Améliorer le taux de recyclage final et diminuer l'empreinte environnementale

 

La banque numérique de matériaux du bâtiment pourra, le cas échéant, également servir à mieux anticiper le recyclage, à défaut de réemploi. "Les informations de la maquette numérique permettront de mieux les valoriser", estime le responsable BIM de Domolandes. Pour Erwan Le Meur, président de Federec BTP, l'outil informatique servira nécessairement à améliorer le recyclage et répondre aux enjeux de l'économie circulaire. C'est pourquoi une mission de préfiguration sur la prise en compte de ces aspects de "recyclabilité" dès la phase de conception sera mise en place dans le cadre du partenariat. Des travaux seront menés avec des groupes de la construction autant qu'avec des sociétés locales pour développer de nouvelles fonctionnalités sous la forme de modules intégrés à la maquette numérique. "Cela constituera un avantage pour les sociétés qui les utiliseront dans le cadre d'une réponse à certains appels d'offres qui comprennent des critères environnementaux", anticipe-t-il.
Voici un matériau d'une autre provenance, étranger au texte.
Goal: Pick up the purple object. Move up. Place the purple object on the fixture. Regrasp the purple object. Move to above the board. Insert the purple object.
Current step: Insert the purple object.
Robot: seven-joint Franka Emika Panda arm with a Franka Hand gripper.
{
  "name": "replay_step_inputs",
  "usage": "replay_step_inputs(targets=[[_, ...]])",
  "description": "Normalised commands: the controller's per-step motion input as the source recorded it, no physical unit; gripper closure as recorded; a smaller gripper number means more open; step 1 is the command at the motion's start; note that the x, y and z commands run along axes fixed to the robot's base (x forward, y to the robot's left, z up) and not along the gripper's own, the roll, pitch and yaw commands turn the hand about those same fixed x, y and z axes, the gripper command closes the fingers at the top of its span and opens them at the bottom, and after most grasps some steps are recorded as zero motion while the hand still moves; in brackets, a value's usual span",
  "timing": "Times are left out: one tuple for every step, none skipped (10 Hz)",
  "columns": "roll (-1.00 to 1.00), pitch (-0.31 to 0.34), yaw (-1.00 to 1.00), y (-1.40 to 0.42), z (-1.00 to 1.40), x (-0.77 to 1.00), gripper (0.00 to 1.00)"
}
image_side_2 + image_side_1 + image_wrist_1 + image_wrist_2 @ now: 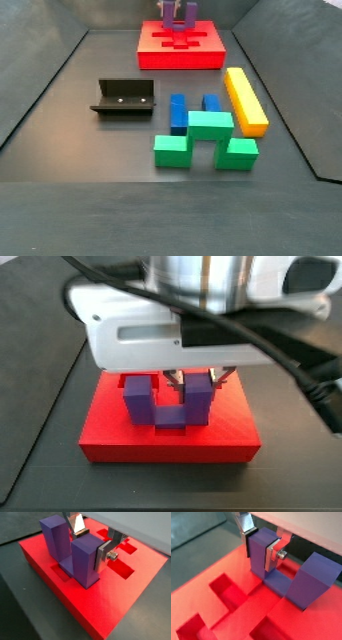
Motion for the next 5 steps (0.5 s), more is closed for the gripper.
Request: replay_step_inputs(targets=[[-0.09, 0.21, 0.03, 0.29, -0.75, 0.73, 1.0], [0.02, 0.15, 0.05, 0.07, -0.48, 0.38, 1.0], [0.0, -0.014, 0.0, 0.0, 0.0, 0.0, 1.0], [0.05, -0.191, 0.0, 0.0, 0.0, -0.43, 1.0], [0.0, 0.0, 0.0, 0.0, 0.0, 0.0, 1.0]])
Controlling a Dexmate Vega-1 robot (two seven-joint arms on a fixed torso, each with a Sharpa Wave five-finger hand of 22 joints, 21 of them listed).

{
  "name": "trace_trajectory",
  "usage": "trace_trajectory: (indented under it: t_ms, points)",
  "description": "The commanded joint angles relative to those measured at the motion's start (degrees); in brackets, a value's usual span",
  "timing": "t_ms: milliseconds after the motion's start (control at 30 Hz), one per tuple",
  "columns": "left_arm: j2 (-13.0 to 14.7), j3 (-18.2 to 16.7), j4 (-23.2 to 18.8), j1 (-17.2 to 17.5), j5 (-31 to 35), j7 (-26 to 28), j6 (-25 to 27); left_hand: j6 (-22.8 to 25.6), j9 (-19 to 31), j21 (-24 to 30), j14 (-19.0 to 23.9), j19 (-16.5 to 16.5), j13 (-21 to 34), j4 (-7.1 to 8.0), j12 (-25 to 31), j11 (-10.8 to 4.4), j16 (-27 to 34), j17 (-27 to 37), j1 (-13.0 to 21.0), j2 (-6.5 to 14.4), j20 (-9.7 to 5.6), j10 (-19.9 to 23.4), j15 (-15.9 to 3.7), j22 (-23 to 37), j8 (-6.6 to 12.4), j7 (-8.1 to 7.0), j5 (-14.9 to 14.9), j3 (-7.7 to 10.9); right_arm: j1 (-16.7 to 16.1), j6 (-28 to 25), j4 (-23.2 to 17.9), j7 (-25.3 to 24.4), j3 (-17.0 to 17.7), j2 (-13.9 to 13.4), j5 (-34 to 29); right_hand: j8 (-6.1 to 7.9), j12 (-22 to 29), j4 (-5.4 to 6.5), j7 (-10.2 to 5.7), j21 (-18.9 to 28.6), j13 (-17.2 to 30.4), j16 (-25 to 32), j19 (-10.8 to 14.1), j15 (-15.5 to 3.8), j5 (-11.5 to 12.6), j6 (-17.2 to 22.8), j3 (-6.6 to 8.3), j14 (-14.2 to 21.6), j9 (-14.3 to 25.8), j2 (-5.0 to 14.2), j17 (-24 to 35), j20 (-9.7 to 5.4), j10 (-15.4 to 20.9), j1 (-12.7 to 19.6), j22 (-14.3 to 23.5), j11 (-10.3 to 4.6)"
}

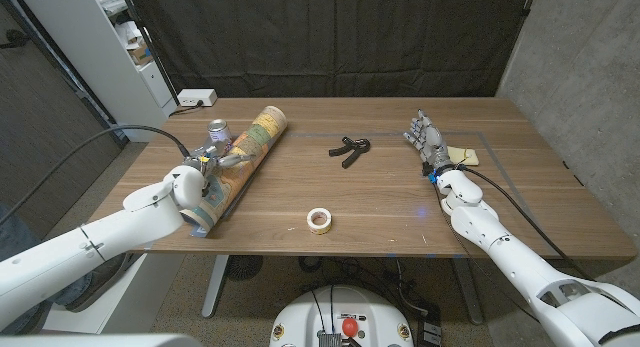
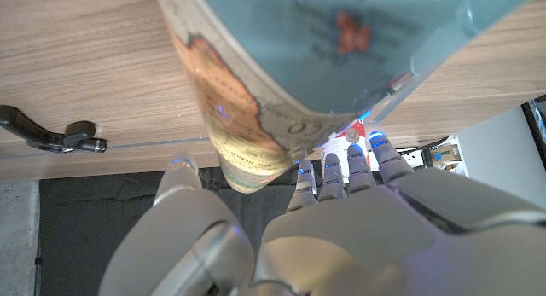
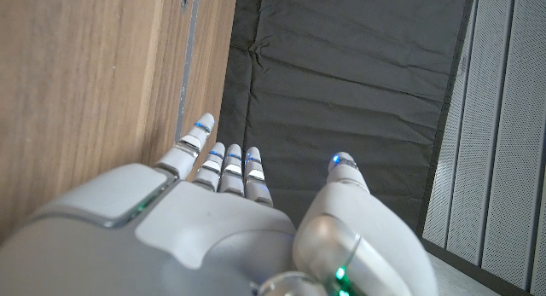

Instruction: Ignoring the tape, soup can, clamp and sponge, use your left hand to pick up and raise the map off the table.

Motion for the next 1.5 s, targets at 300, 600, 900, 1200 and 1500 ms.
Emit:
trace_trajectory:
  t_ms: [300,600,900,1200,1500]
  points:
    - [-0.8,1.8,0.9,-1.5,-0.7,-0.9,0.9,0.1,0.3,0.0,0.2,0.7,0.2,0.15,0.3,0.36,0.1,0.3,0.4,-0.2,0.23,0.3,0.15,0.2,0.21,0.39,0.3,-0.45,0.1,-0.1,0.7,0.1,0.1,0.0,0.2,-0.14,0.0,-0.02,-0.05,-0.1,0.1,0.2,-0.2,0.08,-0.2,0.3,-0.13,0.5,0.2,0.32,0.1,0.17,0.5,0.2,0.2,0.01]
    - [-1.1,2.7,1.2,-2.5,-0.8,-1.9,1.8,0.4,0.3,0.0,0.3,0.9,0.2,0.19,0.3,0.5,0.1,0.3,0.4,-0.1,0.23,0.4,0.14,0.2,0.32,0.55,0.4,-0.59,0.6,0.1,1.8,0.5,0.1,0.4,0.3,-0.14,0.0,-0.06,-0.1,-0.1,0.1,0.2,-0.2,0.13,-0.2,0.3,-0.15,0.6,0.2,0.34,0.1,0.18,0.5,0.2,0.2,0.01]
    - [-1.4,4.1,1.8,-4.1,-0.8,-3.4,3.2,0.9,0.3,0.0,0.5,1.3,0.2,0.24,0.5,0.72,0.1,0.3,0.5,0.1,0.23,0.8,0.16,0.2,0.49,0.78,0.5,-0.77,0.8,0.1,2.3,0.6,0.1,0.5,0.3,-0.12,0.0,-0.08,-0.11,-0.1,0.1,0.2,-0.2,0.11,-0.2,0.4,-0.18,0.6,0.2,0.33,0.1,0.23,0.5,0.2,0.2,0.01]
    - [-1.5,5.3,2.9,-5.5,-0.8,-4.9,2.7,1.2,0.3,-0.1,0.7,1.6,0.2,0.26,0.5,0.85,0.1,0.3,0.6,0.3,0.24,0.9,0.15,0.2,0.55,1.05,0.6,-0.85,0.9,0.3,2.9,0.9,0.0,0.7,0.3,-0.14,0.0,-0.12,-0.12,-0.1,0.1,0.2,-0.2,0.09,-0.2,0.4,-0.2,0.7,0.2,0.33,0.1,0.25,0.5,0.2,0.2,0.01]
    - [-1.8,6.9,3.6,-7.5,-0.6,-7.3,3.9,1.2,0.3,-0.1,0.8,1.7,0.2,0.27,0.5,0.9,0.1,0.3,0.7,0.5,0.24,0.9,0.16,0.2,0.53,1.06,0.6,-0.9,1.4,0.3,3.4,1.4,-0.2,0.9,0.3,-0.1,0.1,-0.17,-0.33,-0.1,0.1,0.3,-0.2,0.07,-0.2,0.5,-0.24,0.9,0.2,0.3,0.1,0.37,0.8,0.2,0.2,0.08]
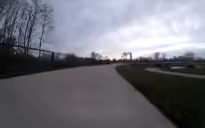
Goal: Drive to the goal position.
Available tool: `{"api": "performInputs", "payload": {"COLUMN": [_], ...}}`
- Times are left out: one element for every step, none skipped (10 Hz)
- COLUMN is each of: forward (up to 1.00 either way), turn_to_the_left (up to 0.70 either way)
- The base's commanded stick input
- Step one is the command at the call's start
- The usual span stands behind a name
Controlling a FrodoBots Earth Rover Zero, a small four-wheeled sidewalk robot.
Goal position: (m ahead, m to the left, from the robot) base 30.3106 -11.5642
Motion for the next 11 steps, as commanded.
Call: {"api": "performInputs", "payload": {"forward": [1.0, 1.0, 1.0, 1.0, 1.0, 1.0, 1.0, 1.0, 1.0, 1.0, 1.0], "turn_to_the_left": [0.0, 0.0, 0.0, 0.0, 0.0, 0.0, 0.0, 0.0, 0.0, 0.0, 0.0]}}
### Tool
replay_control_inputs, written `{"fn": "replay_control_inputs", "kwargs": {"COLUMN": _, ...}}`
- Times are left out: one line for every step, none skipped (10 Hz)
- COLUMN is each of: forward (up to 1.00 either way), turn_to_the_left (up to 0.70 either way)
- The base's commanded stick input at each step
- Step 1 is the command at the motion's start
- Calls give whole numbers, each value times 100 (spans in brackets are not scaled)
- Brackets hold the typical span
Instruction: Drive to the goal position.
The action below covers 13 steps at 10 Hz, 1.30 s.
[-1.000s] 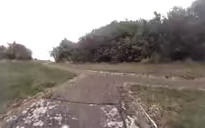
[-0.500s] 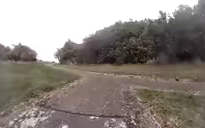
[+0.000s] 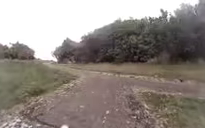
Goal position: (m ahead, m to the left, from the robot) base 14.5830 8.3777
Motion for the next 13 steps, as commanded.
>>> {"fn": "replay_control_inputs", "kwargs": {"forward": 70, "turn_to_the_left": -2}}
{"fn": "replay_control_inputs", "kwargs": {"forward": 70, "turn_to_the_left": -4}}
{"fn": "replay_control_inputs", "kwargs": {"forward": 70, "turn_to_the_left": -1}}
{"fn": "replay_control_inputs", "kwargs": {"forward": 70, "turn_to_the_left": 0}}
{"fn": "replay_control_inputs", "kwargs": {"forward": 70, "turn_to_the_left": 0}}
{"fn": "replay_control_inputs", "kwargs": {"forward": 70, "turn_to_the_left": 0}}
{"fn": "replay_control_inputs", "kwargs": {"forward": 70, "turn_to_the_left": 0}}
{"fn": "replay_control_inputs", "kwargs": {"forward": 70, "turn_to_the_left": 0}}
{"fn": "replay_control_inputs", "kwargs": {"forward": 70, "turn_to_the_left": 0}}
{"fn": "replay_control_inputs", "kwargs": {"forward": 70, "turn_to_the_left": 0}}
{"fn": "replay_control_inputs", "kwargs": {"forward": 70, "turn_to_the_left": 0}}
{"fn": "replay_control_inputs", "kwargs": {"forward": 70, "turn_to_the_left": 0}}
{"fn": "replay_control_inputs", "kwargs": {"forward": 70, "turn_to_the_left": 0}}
Ces informations pourraient également venir compléter les référentiels de qualité type HQE, BREEAM ou LEED qui prennent en compte l'analyse du cycle de vie et la production de carbone global d'un bâtiment, y compris l'étape finale de son existence. Beaucoup de sujets à déblayer pour Federec BTP et Domolandes qui devraient plancher dessus pendant les trois prochaines années.